What is needed is each line of the data below that holds the string "round".

> _Stored dataset items_
Start of Block

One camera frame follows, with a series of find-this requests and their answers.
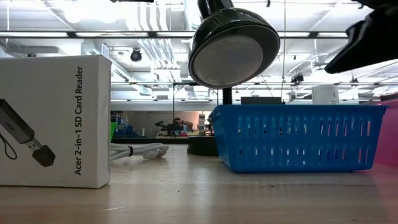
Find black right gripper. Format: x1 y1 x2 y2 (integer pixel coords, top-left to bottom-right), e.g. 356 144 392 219
324 0 398 75

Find white cable bundle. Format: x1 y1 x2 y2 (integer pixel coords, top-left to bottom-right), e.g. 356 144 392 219
110 142 170 161

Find white card reader box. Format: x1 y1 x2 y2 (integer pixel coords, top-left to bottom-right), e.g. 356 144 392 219
0 54 113 190

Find pink plastic bin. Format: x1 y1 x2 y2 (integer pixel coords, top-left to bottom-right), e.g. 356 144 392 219
373 98 398 167

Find white rectangular container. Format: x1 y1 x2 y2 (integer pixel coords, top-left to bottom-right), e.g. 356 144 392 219
312 85 340 105

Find blue plastic basket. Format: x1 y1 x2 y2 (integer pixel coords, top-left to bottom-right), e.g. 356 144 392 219
208 104 388 174

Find black rectangular box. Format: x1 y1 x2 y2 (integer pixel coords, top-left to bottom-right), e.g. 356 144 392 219
241 96 282 105

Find black gooseneck desk lamp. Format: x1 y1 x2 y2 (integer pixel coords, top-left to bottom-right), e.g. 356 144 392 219
187 0 281 157

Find person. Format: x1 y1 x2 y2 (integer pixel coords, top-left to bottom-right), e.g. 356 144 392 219
172 117 194 133

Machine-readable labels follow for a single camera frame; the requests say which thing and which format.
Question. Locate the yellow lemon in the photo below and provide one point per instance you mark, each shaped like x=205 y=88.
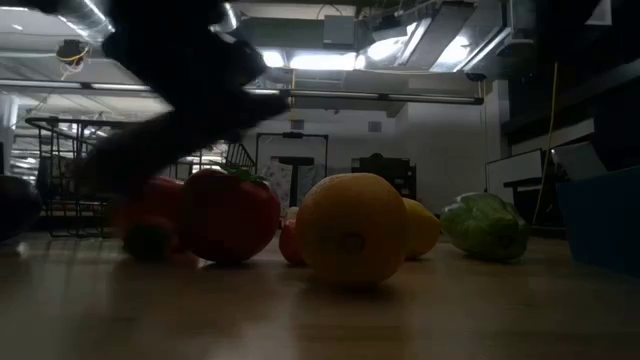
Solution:
x=424 y=230

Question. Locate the small red radish green stem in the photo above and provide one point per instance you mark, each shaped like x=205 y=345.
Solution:
x=289 y=245

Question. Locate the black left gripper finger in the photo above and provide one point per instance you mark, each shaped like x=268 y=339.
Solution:
x=150 y=152
x=262 y=110

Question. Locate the dark cabinet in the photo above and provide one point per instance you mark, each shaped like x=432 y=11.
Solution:
x=387 y=172

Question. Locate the black desk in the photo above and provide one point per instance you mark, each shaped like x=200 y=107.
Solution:
x=522 y=184

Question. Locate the black round device yellow band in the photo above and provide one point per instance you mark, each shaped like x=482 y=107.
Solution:
x=72 y=51

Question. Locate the black stand frame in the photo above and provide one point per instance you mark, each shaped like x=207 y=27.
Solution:
x=292 y=135

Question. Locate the small red tomato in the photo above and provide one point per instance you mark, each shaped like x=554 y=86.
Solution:
x=150 y=240

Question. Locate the orange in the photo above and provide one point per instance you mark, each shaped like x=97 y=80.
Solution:
x=350 y=230

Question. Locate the whiteboard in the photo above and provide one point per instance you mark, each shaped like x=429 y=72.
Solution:
x=512 y=172

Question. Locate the patterned cloth screen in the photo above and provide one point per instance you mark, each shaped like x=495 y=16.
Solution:
x=277 y=182

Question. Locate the large red tomato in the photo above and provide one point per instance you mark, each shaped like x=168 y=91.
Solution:
x=165 y=197

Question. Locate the green bell pepper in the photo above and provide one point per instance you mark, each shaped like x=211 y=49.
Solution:
x=485 y=227

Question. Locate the small pale round vegetable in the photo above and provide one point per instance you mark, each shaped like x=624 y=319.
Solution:
x=293 y=212

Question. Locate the black T-shaped pedestal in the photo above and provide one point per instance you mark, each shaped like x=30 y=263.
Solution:
x=294 y=161

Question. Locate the blue plastic tray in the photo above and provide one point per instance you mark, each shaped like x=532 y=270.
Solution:
x=605 y=220

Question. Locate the red bell pepper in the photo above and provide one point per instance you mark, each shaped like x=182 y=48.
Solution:
x=230 y=220

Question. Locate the grey flat panel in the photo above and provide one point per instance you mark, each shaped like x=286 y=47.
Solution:
x=580 y=160

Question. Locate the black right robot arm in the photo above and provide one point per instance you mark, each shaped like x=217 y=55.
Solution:
x=565 y=7

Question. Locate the grey ceiling unit box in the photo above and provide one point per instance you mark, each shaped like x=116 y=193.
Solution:
x=340 y=31

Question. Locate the silver ventilation duct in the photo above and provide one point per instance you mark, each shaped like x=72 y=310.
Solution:
x=229 y=17

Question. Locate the silver horizontal frame bar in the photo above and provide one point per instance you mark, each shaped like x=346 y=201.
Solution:
x=350 y=95

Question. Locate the ceiling light panel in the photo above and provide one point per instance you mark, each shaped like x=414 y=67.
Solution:
x=274 y=58
x=322 y=61

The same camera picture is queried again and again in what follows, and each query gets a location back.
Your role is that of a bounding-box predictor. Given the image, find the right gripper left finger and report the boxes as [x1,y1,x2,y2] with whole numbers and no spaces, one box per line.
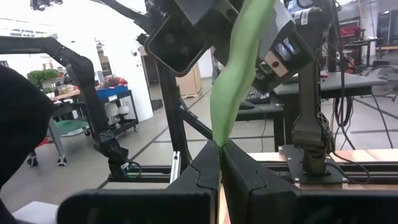
[166,140,220,224]

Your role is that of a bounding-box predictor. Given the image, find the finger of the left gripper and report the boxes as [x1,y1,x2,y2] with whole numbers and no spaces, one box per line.
[174,0,245,26]
[258,0,295,60]

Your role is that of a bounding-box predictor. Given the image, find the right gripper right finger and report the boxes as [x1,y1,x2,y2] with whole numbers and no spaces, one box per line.
[222,140,298,224]

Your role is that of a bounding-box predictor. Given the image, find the black tulip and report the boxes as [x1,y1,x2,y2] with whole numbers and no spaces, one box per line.
[210,0,277,149]

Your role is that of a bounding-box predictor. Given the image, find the red flowers in bin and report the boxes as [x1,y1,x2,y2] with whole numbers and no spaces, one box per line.
[101,75,129,90]

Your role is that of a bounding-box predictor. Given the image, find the silver aluminium bar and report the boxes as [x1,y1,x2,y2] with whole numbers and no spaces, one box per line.
[170,151,182,184]

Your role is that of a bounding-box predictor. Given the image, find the cardboard box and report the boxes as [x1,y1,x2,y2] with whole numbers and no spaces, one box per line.
[175,62,203,99]

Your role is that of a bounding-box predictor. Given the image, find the white column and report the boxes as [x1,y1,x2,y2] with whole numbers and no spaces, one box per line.
[104,30,155,123]

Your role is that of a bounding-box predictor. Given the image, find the black keyboard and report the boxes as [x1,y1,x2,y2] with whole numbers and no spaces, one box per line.
[245,86,272,105]

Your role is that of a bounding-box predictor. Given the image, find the red tool chest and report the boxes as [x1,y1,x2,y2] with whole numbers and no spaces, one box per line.
[340,25,362,47]

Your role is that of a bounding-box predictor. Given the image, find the black desk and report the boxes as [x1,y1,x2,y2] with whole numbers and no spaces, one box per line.
[236,70,388,153]

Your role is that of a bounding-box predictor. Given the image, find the black cart blue bin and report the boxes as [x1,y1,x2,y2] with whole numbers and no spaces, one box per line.
[95,84,140,135]

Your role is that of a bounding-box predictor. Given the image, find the black cabinet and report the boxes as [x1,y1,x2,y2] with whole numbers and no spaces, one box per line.
[376,9,398,47]

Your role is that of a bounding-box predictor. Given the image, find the grey floor fan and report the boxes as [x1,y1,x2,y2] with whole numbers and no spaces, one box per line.
[366,64,398,102]

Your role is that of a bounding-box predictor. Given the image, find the wooden workbench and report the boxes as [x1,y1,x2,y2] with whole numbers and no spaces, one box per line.
[49,88,82,103]

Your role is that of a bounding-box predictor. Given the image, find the green potted plant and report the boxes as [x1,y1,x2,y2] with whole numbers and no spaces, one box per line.
[27,68,60,90]

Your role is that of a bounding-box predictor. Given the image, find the black metal table frame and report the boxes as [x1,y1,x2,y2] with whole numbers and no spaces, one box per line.
[107,60,398,190]

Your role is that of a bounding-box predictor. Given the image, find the black desk cables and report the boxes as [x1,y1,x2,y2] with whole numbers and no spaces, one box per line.
[334,96,354,127]

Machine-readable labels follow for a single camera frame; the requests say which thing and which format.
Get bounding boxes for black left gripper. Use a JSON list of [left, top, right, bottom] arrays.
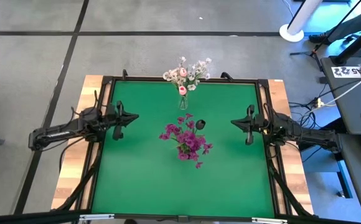
[[104, 100, 139, 141]]

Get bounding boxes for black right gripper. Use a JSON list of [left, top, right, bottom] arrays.
[[230, 105, 267, 146]]

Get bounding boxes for dark purple tulip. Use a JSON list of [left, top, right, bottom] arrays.
[[194, 119, 207, 138]]

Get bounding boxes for magenta flower bunch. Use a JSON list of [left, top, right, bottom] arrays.
[[158, 113, 200, 147], [176, 130, 214, 169]]

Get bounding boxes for white flower bunch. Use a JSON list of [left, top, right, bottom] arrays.
[[162, 56, 213, 83], [186, 73, 211, 92]]

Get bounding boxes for pink tulip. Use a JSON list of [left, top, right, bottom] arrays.
[[178, 85, 188, 105], [179, 67, 189, 86]]

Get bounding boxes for clear glass vase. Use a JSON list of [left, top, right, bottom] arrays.
[[178, 95, 189, 111]]

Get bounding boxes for grey desk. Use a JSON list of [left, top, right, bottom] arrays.
[[335, 133, 361, 212], [319, 55, 361, 136]]

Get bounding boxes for blue desk leg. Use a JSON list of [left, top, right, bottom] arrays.
[[329, 149, 354, 199]]

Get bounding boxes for white paper label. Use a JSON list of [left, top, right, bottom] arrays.
[[331, 65, 361, 78]]

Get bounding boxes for white standing pole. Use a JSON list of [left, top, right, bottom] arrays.
[[279, 0, 324, 43]]

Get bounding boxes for black desk support beam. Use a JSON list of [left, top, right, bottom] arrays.
[[331, 26, 361, 67]]

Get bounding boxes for person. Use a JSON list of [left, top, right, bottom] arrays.
[[307, 8, 361, 44]]

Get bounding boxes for silver frame bar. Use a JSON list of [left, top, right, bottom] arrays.
[[251, 217, 288, 224], [79, 213, 115, 222]]

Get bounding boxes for white cable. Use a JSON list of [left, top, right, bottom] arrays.
[[311, 67, 361, 113]]

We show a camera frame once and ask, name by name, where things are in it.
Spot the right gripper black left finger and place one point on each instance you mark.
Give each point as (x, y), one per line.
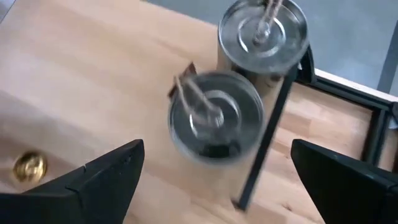
(93, 193)

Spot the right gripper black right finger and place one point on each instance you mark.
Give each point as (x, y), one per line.
(348, 193)

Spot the large brass candlestick holder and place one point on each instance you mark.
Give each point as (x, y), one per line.
(29, 166)

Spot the metal can with paper label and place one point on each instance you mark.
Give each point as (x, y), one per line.
(242, 130)

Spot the dark ribbed metal can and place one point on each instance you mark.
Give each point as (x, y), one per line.
(280, 46)

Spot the wooden shelf with black legs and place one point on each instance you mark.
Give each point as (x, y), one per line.
(267, 137)

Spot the black table edge frame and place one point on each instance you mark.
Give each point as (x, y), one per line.
(351, 93)

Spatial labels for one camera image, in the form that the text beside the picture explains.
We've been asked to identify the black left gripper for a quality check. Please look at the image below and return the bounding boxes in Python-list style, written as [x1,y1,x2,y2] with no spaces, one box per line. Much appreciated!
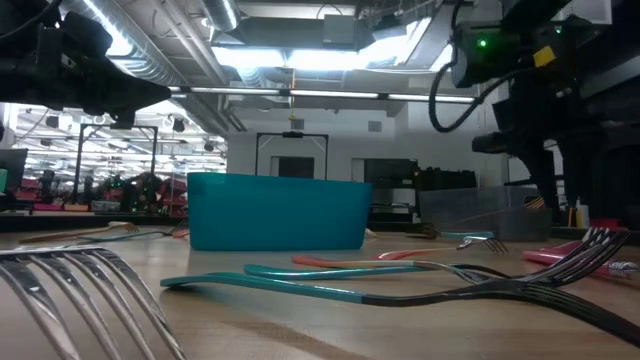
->
[0,9,173,117]

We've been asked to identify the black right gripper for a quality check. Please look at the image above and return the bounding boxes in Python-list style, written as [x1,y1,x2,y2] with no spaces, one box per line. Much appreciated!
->
[451,19,609,224]

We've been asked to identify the blue plastic bin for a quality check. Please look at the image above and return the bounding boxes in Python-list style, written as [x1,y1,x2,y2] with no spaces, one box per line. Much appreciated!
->
[186,171,374,252]

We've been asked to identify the translucent grey plastic bin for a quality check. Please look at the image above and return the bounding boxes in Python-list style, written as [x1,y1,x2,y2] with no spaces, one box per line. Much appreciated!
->
[418,186,553,243]

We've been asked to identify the black storage cabinets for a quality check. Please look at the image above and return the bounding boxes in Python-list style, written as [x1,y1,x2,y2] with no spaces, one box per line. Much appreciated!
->
[363,158,479,224]

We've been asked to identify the long ceiling light bar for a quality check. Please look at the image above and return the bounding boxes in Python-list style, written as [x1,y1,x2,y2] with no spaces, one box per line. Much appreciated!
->
[167,85,476,105]

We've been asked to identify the pink-handled silver fork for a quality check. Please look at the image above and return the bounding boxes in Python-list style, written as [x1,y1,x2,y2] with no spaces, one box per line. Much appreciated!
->
[521,241,640,281]

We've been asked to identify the black gantry frame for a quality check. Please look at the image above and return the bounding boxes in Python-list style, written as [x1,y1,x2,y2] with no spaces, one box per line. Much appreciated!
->
[254,131,330,182]
[73,123,160,206]

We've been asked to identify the silver ventilation duct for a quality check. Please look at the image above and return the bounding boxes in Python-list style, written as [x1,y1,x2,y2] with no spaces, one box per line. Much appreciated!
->
[199,0,241,32]

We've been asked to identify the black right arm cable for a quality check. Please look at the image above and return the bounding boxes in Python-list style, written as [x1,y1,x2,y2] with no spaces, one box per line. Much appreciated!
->
[427,62,504,135]

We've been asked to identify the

End of Block

> _Answer space_
Question. Locate the black round device yellow band in the photo above and provide one point per instance you mark, each shaped like x=482 y=107.
Question. Locate the small pale round vegetable in the photo above and provide one point per instance you mark, each shaped like x=624 y=319.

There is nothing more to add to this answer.